__Work item__: Every entry is to be restated exactly; pictures are not part of the copy.
▽
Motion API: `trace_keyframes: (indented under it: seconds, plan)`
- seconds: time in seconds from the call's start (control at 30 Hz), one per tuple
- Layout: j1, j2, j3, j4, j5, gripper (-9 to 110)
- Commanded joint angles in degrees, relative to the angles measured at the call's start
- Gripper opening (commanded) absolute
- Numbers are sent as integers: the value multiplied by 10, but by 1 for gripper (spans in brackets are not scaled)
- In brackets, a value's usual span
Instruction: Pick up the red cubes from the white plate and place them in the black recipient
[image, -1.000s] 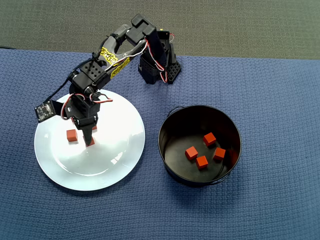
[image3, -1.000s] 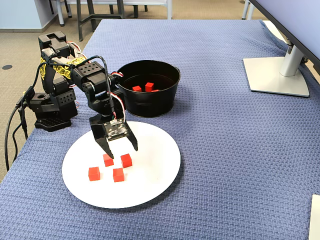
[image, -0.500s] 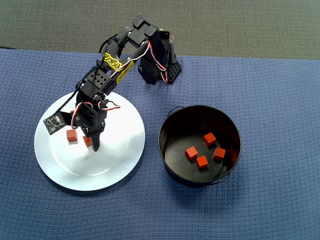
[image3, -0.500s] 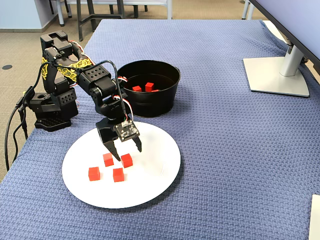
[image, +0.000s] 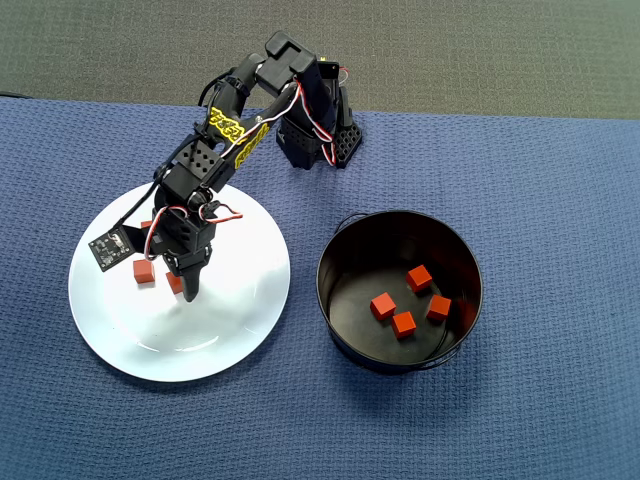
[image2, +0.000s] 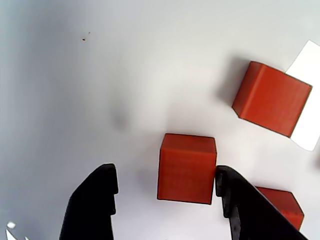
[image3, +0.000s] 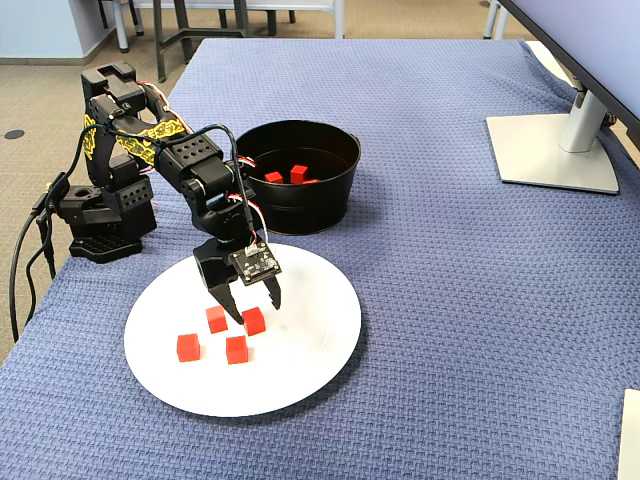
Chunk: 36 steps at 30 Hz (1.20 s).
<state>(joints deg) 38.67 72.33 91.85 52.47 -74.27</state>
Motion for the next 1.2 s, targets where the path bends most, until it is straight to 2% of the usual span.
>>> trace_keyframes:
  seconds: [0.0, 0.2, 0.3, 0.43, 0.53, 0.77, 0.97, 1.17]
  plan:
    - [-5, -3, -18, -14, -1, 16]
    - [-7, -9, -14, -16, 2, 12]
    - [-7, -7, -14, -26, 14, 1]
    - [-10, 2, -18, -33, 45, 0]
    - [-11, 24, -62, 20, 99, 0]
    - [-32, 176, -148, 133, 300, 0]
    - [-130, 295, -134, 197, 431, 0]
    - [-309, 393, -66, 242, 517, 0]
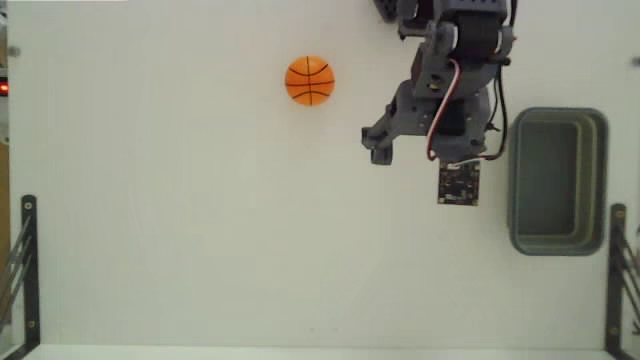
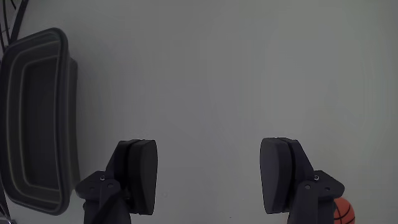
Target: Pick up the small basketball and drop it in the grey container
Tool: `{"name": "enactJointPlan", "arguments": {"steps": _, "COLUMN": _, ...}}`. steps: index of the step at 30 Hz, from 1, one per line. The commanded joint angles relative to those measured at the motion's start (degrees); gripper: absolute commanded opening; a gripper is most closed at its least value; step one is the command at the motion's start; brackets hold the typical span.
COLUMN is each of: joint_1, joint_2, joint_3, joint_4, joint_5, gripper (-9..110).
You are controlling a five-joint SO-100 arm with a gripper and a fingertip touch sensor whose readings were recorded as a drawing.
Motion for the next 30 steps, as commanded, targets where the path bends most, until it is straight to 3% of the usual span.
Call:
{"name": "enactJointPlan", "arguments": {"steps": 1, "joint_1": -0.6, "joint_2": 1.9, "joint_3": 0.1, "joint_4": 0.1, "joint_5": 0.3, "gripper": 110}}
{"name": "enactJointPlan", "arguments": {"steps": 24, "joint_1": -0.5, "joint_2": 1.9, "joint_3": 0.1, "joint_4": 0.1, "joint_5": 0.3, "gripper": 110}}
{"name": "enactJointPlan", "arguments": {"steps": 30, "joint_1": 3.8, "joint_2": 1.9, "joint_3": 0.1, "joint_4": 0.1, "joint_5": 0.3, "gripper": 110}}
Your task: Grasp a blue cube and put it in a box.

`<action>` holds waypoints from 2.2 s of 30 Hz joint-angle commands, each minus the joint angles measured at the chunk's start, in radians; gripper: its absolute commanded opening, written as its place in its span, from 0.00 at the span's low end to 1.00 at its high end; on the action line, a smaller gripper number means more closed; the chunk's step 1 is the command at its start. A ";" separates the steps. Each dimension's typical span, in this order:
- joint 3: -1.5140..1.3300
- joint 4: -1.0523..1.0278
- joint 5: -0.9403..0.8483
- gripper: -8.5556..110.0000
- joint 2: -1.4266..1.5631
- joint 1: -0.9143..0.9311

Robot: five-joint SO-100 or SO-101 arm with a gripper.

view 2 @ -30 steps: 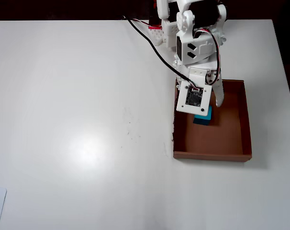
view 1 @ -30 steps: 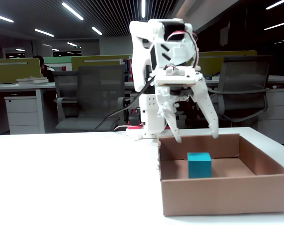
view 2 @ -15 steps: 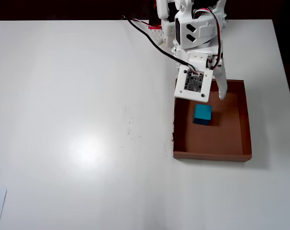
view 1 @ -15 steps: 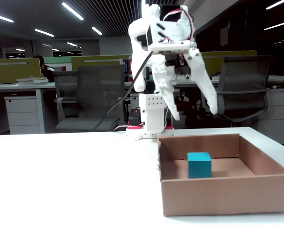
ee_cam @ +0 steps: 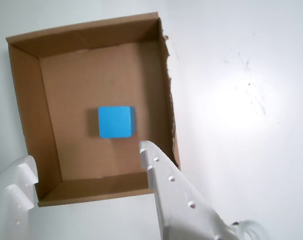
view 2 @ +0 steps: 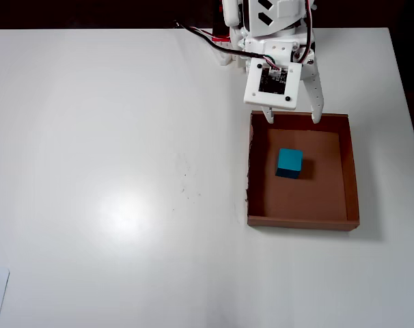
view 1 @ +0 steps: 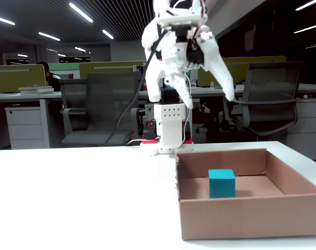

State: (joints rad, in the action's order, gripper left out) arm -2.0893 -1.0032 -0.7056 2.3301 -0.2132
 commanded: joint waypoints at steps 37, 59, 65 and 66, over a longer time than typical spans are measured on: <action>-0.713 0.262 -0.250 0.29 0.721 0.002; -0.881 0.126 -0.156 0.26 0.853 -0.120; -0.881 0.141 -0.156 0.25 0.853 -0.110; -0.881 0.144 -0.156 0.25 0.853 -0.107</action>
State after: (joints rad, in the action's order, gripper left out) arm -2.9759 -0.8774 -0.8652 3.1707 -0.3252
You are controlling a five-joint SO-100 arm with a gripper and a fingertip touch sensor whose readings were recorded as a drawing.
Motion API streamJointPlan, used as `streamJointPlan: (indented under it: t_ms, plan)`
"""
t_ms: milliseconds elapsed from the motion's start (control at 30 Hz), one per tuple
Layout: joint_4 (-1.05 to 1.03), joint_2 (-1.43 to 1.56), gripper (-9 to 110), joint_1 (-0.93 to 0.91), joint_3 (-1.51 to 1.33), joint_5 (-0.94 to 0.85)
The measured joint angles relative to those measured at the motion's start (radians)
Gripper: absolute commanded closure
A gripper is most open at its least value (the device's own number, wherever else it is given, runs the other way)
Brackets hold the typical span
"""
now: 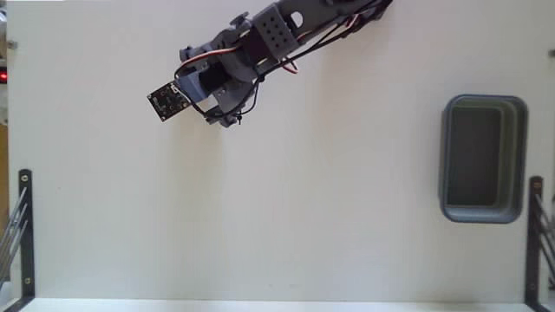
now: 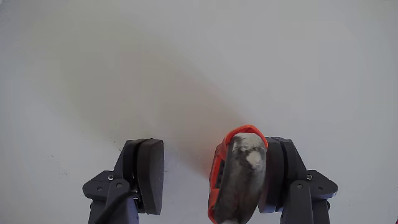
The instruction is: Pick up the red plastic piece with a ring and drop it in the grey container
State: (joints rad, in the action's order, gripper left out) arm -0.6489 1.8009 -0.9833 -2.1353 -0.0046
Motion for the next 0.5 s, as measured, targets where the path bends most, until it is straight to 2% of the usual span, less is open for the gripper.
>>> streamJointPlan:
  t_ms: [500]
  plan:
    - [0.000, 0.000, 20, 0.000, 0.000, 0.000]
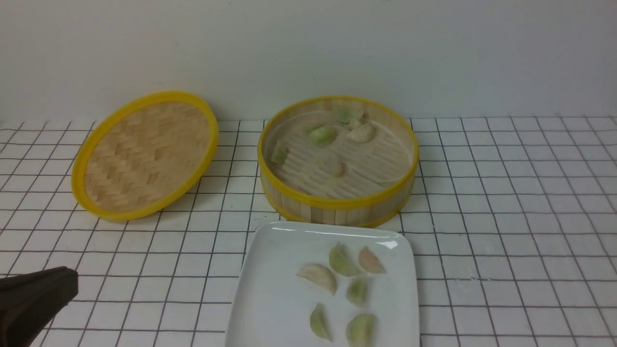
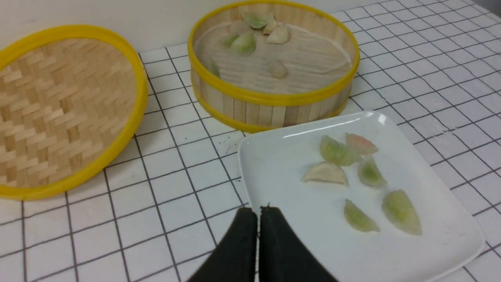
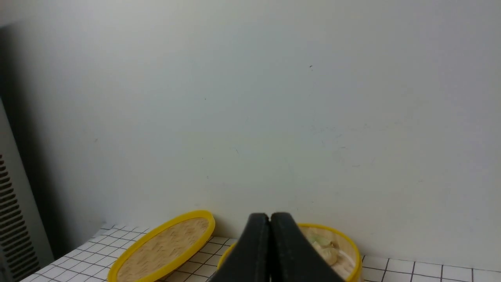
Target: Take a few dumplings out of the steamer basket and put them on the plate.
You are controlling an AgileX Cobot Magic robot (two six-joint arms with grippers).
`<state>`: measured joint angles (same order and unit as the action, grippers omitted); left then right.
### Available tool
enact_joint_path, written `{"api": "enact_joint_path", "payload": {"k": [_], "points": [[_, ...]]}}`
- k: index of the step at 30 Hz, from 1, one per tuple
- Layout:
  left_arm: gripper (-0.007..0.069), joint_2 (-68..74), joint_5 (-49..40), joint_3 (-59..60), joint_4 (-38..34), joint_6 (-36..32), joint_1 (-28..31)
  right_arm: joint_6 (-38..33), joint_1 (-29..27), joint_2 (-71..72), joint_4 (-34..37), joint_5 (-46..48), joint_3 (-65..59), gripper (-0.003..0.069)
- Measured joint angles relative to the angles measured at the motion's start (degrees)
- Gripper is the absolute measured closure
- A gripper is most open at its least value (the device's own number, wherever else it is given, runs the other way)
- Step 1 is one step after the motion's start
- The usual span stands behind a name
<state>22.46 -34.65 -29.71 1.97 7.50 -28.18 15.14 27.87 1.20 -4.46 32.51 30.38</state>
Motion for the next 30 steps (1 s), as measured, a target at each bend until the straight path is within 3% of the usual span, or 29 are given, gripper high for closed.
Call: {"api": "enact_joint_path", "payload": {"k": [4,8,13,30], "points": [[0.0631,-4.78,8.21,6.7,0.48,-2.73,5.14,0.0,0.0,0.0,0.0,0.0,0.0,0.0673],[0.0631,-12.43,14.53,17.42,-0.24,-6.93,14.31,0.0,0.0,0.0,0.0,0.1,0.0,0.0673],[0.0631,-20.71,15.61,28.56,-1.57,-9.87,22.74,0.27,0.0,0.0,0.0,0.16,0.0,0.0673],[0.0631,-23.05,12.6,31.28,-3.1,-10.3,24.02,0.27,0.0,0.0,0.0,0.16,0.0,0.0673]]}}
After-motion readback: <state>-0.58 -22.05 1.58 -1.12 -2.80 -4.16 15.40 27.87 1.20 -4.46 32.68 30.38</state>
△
__Output of the task__:
Motion API: `trace_keyframes: (indented under it: seconds, plan)`
- seconds: time in seconds from the call's start (control at 30 Hz), one per tuple
- Layout: j1, j2, j3, j4, j5, gripper (-9 to 110)
- Commanded joint angles in degrees, relative to the angles measured at the call's start
- Gripper opening (commanded) absolute
- Numbers are sent as integers: the value multiplied by 10, but by 1 for gripper (spans in brackets are not scaled)
- In brackets, a value's usual span
Instruction: Pick up the red cubes from the white plate and place them in the black recipient
[image, -1.000s] 
[image3, -1.000s] 
[image, -0.500s] 
[image3, -0.500s] 
[image, +0.000s] 
[image2, +0.000s] 
[image3, +0.000s] 
Chunk: 36 steps at 30 Hz (1.20 s).
<state>(joints deg) 38.67 72.33 91.85 52.47 -74.27</state>
Motion for the next 1.2 s, targets where the path bends most, until it is straight to 2% of the usual span.
>>> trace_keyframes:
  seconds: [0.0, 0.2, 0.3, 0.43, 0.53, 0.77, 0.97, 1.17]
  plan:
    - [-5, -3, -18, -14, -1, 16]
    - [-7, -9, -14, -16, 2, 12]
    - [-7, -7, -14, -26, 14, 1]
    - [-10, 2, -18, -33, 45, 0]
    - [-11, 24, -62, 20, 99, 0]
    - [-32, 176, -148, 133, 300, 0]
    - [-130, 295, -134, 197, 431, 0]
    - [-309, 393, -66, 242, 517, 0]
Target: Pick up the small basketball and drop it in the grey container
Tool: `{"name": "enactJointPlan", "arguments": {"steps": _, "COLUMN": _, ...}}`. steps: index of the step at 30 Hz, from 1, one per line. The commanded joint angles relative to those measured at the motion's start (degrees); gripper: absolute commanded opening; a gripper is most closed at its least value; step one is the command at the motion's start; brackets hold the typical span.
COLUMN is each of: joint_1, joint_2, joint_3, joint_4, joint_5, gripper (-9..110).
You are controlling a five-joint SO-100 arm with a gripper and a fingertip touch sensor whose readings were recorded as a drawing.
Motion for the next 30 steps, as commanded, targets where the path bends most, until it is straight to 3% of the usual span.
Call:
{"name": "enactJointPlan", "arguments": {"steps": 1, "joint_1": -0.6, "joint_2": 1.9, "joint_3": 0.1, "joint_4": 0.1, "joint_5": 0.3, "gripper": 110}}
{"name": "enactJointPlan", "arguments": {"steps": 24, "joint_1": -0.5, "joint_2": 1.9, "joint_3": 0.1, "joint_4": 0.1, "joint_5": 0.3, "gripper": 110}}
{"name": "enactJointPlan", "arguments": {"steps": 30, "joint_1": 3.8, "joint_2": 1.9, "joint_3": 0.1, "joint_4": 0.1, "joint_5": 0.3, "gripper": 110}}
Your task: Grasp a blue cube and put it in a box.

`<action>` holds waypoints from 2.2 s of 30 Hz joint-angle commands, each minus the joint angles measured at the chunk's start, in radians; gripper: its absolute commanded opening, written as its place in its span, from 0.00 at the span's low end to 1.00 at its high end; on the action line, a smaller gripper number means more closed; the chunk's step 1 is the command at its start. A ";" separates the steps. Each dimension's typical span, in this order:
- joint 3: -1.5140..1.3300
- joint 4: -1.0523..1.0278
- joint 5: -0.9403..0.8483
- gripper: -8.5556..110.0000
- joint 2: -1.4266..1.5631
- joint 1: -0.9143..0.9311

Robot: five-joint SO-100 or SO-101 arm with a gripper.

view 2 @ -30 steps: 
view 1 @ -30 steps: 
view 2 @ -15 steps: 
view 1 @ -15 steps: 
ee_cam @ +0 steps: 
view 2 @ +0 steps: 
view 1 @ +0 steps: 

State: (joints rad, in the action's order, gripper left out) arm -2.0893 -1.0032 -0.7056 2.3301 -0.2132
 commanded: joint waypoints at steps 37, 59, 65 and 66, over a longer time than typical spans are measured on: <action>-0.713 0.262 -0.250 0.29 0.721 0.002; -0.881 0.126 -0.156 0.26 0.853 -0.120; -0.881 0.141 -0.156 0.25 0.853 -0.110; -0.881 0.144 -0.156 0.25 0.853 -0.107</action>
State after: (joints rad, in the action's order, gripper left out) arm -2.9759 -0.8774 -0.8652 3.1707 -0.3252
You are controlling a five-joint SO-100 arm with a gripper and a fingertip touch sensor whose readings were recorded as a drawing.
Motion API streamJointPlan, used as `streamJointPlan: (indented under it: t_ms, plan)`
"""
t_ms: milliseconds elapsed from the motion's start (control at 30 Hz), one per tuple
Layout: joint_4 (-1.05 to 1.03), joint_2 (-1.43 to 1.56), gripper (-9 to 110), joint_1 (-0.93 to 0.91), joint_3 (-1.51 to 1.33), joint_5 (-0.94 to 0.85)
The measured joint angles relative to those measured at the motion's start (radians)
Gripper: absolute commanded closure
A gripper is most open at its least value (the device's own number, wherever else it is given, runs the other way)
Brackets hold the typical span
"""
now: 
now: 
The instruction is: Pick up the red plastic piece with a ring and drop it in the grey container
State: (joints rad, in the action's order, gripper left out) arm -0.6489 1.8009 -0.9833 -2.1353 -0.0046
Motion for the next 0.5 s, as measured, targets where the path bends most, until it is straight to 2% of the usual span, less is open for the gripper.
>>> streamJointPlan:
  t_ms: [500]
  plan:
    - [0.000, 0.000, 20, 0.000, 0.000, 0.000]
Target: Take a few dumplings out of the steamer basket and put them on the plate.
You are controlling an AgileX Cobot Magic robot (two six-joint arms with grippers).
`<state>`: measured joint angles (same order and unit as the action, grippers omitted); left then right.
### Available tool
enact_joint_path, written `{"api": "enact_joint_path", "payload": {"k": [_], "points": [[_, ...]]}}`
- k: index of the step at 30 Hz, from 1, one per tuple
- Layout:
  left_arm: gripper (-0.007..0.069), joint_2 (-68..74), joint_5 (-49..40), joint_3 (-59..60), joint_4 (-38..34), joint_6 (-36..32), joint_1 (-28..31)
  right_arm: joint_6 (-38..33), joint_1 (-29..27), joint_2 (-71..72), joint_4 (-34..37), joint_5 (-46..48), joint_3 (-65..59), gripper (-0.003..0.069)
- Measured joint angles relative to the angles measured at the motion's start (degrees)
- Gripper is the absolute measured closure
- A gripper is most open at its least value (the device's own number, wherever else it is given, runs the other way)
- Step 1 is one step after the motion's start
- The usual span stands behind a name
<state>22.46 -34.65 -29.71 1.97 7.50 -28.18 15.14 27.87 1.20 -4.46 32.51 30.38</state>
Motion for the next 30 steps (1 s), as measured, a target at each bend until the straight path is within 3% of the usual span, or 29 are given, gripper high for closed.
Call: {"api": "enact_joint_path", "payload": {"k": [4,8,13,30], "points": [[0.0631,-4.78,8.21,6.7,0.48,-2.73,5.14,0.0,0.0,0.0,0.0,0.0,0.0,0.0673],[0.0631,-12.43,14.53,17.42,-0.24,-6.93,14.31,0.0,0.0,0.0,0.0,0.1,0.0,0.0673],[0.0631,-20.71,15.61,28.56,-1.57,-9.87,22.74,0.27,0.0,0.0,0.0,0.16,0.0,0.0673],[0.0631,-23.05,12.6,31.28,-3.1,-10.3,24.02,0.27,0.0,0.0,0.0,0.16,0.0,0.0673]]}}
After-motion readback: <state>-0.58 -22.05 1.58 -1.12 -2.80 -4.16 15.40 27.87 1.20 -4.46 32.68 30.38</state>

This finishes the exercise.